### Records provided

---------------

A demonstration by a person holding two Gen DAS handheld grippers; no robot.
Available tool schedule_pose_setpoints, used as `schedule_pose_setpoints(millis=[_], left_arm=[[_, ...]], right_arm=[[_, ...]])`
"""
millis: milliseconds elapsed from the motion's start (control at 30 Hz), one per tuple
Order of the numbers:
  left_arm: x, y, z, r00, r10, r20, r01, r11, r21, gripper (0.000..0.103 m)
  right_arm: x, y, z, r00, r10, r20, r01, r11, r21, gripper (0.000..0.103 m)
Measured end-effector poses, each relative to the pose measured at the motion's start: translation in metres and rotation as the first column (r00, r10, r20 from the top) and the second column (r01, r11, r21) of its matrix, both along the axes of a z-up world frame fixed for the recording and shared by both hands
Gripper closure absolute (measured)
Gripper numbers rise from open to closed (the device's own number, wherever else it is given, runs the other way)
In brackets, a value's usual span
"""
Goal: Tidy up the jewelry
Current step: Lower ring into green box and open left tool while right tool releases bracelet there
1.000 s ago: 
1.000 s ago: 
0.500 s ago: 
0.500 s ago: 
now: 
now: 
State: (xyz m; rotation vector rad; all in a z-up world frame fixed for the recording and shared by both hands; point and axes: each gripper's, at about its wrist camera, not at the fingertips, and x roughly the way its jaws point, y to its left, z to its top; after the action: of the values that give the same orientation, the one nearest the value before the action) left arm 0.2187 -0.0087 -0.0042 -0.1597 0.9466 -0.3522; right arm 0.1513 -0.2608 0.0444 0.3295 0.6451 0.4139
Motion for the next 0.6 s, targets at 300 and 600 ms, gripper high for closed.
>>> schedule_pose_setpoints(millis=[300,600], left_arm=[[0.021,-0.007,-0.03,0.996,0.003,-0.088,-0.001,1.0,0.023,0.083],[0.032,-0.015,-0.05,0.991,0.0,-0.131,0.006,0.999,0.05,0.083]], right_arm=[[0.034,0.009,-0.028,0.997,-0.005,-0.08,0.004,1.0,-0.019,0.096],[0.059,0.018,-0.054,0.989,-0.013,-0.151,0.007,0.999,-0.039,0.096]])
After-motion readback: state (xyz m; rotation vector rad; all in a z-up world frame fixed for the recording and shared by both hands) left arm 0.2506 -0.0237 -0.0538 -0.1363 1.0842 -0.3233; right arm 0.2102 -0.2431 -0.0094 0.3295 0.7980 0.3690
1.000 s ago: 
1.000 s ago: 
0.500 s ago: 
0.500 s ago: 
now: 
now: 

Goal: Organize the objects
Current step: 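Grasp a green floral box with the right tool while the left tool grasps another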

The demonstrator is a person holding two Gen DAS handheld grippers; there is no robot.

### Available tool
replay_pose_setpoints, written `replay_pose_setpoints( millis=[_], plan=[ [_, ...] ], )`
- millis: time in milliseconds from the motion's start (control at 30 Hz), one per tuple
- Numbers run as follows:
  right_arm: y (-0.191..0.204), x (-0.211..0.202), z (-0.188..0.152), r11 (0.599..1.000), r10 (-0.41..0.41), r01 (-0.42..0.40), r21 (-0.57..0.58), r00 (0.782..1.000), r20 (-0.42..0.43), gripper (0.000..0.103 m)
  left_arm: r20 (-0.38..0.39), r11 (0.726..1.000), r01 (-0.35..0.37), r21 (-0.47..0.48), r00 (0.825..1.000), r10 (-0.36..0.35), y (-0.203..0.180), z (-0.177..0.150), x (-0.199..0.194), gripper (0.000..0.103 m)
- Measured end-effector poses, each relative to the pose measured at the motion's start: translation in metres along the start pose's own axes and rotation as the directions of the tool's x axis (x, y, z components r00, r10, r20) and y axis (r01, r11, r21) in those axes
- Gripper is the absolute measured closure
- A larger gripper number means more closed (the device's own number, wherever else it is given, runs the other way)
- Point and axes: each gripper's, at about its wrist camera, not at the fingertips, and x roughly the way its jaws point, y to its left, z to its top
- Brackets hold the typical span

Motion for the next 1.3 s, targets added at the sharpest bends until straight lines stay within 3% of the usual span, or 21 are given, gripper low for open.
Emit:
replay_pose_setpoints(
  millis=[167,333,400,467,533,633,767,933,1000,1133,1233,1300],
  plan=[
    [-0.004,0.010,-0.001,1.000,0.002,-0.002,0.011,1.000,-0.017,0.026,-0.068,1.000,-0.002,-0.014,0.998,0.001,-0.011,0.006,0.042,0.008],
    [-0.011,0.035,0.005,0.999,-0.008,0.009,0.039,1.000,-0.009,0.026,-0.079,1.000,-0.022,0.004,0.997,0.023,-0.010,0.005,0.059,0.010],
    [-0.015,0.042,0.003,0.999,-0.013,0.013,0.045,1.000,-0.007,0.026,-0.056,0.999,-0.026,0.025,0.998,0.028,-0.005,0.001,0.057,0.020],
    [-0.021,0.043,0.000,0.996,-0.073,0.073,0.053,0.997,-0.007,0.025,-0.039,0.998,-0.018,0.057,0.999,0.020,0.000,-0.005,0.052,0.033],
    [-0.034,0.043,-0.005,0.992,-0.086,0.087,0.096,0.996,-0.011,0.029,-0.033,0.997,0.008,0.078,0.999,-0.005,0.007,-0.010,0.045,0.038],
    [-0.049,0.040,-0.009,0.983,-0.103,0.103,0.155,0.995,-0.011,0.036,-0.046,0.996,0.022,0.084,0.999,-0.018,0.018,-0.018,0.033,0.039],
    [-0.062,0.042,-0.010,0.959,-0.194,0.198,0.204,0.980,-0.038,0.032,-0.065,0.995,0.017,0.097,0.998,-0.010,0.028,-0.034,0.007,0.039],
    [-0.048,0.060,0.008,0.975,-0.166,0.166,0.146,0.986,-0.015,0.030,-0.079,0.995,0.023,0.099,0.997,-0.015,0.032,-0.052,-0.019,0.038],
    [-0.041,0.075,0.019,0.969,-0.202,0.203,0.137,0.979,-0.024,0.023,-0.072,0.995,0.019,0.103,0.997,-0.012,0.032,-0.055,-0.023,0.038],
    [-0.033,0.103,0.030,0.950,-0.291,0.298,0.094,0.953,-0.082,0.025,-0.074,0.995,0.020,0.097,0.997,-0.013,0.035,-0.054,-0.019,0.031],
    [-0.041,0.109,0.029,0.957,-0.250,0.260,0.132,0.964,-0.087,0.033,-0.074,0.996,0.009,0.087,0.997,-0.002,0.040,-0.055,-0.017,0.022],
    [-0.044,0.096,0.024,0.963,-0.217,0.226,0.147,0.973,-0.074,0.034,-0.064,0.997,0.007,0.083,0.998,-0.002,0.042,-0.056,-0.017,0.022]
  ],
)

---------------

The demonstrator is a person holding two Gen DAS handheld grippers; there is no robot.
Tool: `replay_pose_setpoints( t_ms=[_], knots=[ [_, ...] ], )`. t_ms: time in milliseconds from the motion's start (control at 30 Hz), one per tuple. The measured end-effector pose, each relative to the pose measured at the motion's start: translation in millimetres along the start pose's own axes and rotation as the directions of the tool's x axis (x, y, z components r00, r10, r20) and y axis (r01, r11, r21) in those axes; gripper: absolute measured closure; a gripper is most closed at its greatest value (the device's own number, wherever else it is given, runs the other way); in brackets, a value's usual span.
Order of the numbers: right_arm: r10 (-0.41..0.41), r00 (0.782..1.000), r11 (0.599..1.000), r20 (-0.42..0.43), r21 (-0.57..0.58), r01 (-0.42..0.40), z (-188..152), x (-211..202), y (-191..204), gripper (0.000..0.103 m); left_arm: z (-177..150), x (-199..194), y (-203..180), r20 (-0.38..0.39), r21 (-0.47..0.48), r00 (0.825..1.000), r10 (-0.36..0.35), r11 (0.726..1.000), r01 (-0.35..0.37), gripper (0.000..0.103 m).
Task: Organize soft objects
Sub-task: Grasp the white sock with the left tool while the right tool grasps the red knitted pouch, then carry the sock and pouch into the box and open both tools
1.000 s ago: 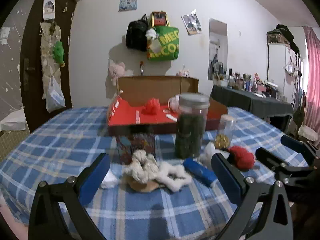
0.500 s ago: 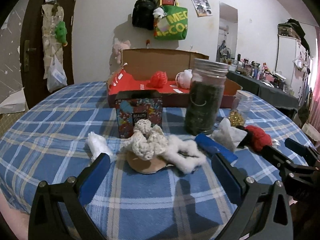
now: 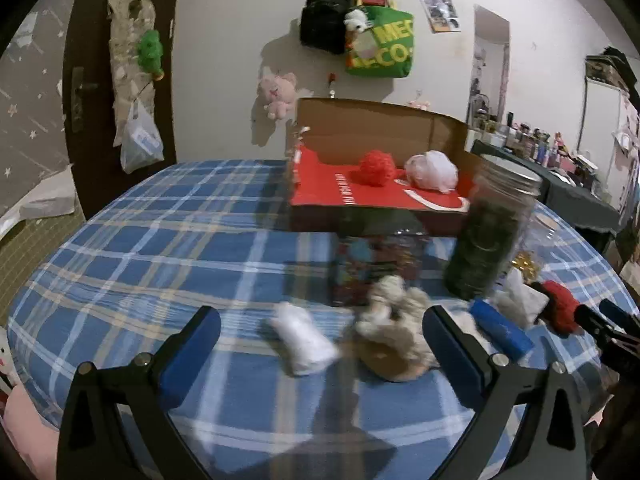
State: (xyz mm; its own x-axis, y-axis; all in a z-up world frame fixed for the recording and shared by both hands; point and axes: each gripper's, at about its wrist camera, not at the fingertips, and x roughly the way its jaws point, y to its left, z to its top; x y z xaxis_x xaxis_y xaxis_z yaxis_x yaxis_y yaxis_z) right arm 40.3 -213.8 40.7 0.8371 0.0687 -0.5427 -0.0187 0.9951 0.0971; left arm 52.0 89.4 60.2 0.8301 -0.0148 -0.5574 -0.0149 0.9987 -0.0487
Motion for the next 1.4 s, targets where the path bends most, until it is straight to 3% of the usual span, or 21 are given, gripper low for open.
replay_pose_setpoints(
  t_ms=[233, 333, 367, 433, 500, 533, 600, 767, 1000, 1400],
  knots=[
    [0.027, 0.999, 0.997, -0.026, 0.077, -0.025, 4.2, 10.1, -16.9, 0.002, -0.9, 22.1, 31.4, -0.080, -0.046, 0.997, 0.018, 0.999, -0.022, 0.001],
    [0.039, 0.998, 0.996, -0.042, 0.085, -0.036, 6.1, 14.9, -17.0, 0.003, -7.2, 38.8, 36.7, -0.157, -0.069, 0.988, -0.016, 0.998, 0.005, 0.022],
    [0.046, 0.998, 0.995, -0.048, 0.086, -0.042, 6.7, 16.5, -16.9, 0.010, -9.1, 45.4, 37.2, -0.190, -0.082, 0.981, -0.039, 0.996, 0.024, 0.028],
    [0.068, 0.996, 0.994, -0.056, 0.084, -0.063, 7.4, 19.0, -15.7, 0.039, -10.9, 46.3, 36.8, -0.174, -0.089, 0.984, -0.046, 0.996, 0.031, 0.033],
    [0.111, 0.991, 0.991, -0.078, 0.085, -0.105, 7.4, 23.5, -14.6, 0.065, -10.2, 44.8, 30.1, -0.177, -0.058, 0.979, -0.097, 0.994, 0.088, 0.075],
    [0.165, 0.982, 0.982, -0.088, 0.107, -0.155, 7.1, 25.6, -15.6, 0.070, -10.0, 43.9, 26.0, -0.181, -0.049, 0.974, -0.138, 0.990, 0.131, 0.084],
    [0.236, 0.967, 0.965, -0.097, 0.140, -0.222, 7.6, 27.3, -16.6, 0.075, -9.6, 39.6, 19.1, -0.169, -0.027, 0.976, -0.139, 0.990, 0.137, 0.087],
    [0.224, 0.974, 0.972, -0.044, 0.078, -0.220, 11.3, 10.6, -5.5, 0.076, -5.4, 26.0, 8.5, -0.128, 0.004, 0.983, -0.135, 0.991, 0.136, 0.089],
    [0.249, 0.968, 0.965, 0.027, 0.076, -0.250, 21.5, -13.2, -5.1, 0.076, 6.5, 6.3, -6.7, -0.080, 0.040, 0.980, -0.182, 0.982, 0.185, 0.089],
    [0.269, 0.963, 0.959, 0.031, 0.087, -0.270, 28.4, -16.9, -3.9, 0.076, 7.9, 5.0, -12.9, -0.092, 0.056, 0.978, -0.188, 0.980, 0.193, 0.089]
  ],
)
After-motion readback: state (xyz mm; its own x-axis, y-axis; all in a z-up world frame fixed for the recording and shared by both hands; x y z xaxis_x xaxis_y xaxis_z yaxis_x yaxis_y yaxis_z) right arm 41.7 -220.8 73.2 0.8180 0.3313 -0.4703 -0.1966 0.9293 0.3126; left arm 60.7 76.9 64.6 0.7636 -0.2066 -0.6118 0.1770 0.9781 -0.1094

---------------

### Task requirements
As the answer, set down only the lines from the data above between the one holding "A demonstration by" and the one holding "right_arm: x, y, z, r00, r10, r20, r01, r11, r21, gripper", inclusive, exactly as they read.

### Result below
A demonstration by a person holding two Gen DAS handheld grippers; no robot.
Available tool schedule_pose_setpoints, used as `schedule_pose_setpoints(millis=[_], left_arm=[[_, ...]], right_arm=[[_, ...]])`
"""
millis: milliseconds elapsed from the motion's start (control at 30 Hz), one per tuple
Order of the numbers:
  left_arm: x, y, z, r00, r10, r20, r01, r11, r21, gripper (0.000..0.103 m)
  right_arm: x, y, z, r00, r10, r20, r01, r11, r21, gripper (0.000..0.103 m)

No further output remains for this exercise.